His primary scientific interests are in Neuroscience, Functional magnetic resonance imaging, Binocular rivalry, Visual cortex and Perception. Many of his studies on Neuroscience apply to Dorsum as well. His Binocular rivalry research incorporates elements of Continuous flash suppression and Binocular vision.
His Binocular vision study deals with Visual perception intersecting with Cognitive psychology. Sheng He interconnects Adaptation, Psychophysics, Photic Stimulation and Levels-of-processing effect in the investigation of issues within Visual cortex. His work deals with themes such as Stimulus and Functional neuroimaging, which intersect with Perception.
His primary areas of investigation include Neuroscience, Cognitive psychology, Artificial intelligence, Perception and Visual cortex. His study on Functional magnetic resonance imaging, Superior colliculus, Occipitotemporal cortex and Visual system is often connected to Parvocellular cell as part of broader study in Neuroscience. His studies in Cognitive psychology integrate themes in fields like Stimulus, Consciousness and Visual perception, Binocular rivalry, Continuous flash suppression.

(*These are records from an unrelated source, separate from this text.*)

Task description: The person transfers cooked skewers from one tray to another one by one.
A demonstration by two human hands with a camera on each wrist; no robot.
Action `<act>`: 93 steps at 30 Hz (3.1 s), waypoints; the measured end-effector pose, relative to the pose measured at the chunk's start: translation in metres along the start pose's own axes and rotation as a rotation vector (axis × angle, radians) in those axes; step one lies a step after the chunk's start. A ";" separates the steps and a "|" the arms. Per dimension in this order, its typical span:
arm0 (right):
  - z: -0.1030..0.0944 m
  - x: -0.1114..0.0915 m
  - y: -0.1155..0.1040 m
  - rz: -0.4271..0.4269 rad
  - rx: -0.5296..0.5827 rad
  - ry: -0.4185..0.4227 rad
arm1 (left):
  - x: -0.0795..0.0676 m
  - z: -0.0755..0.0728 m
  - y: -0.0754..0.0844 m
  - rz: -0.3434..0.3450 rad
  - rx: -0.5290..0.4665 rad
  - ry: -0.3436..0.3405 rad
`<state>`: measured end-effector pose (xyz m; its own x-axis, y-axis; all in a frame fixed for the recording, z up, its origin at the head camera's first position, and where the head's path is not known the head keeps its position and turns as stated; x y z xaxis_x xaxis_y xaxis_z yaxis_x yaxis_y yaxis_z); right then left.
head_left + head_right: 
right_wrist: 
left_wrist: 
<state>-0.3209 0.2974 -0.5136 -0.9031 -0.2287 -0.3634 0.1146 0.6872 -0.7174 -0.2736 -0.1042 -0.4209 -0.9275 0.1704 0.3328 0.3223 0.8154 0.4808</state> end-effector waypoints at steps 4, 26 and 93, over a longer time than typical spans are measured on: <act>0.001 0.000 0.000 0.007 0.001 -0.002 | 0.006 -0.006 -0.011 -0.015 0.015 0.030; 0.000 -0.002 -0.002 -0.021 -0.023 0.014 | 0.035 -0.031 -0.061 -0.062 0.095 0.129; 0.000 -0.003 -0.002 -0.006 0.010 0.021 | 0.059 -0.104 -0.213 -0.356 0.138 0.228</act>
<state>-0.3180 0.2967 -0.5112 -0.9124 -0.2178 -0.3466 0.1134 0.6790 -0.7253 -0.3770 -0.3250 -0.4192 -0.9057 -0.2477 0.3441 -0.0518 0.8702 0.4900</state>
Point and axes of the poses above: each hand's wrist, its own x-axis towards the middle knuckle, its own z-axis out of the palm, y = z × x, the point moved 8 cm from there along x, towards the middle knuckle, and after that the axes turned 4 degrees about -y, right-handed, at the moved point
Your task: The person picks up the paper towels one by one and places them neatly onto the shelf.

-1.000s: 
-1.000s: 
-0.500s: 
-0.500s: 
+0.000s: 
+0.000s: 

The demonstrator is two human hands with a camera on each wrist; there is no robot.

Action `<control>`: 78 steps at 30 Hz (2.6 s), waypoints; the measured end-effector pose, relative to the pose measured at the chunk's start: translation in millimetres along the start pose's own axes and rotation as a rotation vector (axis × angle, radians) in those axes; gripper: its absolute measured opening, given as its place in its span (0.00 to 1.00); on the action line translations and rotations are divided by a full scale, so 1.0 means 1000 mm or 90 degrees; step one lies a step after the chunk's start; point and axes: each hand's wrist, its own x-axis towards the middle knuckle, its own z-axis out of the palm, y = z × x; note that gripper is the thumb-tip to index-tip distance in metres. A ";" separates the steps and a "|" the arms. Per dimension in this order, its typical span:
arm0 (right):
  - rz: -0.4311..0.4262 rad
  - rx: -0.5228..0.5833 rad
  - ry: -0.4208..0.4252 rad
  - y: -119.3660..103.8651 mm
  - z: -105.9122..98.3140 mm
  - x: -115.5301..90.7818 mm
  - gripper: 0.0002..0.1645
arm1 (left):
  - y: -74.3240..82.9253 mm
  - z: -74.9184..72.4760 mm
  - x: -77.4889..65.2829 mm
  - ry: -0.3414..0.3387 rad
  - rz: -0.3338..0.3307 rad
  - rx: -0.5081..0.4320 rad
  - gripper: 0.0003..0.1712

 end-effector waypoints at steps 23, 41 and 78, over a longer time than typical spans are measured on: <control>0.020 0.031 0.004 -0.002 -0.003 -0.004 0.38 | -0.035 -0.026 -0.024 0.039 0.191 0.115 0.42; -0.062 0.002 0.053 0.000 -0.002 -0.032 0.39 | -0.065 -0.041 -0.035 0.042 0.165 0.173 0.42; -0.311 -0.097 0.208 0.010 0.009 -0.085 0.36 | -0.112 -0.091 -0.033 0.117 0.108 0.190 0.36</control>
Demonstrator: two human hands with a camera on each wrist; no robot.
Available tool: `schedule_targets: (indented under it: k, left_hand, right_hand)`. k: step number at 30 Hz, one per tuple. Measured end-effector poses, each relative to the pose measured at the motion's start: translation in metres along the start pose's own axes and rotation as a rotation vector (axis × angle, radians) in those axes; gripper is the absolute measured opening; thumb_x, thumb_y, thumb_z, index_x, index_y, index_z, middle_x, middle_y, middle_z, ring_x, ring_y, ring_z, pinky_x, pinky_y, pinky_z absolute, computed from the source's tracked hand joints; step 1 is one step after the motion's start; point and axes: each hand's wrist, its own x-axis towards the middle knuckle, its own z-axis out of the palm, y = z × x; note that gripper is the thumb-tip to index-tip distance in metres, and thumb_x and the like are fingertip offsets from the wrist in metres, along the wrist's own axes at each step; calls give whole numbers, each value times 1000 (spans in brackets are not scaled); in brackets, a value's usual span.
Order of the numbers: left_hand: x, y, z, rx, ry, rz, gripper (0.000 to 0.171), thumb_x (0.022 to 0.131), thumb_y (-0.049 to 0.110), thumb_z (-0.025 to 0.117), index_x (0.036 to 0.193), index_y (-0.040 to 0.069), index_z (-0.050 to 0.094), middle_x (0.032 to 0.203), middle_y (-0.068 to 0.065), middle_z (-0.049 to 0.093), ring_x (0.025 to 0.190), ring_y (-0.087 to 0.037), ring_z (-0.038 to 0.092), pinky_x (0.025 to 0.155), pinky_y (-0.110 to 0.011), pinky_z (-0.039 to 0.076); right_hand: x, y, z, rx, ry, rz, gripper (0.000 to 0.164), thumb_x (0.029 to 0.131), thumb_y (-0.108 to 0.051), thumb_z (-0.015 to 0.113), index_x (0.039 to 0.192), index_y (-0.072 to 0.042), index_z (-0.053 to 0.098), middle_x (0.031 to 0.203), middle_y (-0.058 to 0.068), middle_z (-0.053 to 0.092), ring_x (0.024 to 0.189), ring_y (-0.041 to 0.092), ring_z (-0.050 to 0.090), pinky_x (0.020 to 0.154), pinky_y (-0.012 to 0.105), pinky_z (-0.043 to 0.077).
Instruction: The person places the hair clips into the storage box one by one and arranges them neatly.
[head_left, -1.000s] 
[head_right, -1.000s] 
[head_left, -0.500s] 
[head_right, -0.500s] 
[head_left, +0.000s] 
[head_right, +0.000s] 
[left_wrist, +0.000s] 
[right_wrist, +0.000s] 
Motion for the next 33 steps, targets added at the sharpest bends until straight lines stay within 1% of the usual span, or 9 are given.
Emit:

His Stimulus study combines topics from a wide range of disciplines, such as Voxel and Orthographic projection. His Artificial intelligence research is multidisciplinary, relying on both Communication, Temporal cortex, Computer vision and Pattern recognition. His research in Visual cortex intersects with topics in Adaptation, Psychophysics and Contrast.
His main research concerns Neuroscience, Visual cortex, Occipitotemporal cortex, Top-down and bottom-up design and Modulation. In the field of Neuroscience, his study on Visual perception, Superior colliculus, Stimulus and Lateral geniculate nucleus overlaps with subjects such as Parvocellular cell. His Visual perception research focuses on subjects like Eye movement, which are linked to Cognitive psychology, Orientation, Representation and Adaptation.
His Stimulus research integrates issues from Speech recognition, Sensory system, Optical illusion and Electroencephalography. His biological study spans a wide range of topics, including Facilitation, Magnetoencephalography, Projection and Fusiform face area. Sheng He has researched Modulation in several fields, including Multiplicative function, Middle layer, Gradient echo and Contrast.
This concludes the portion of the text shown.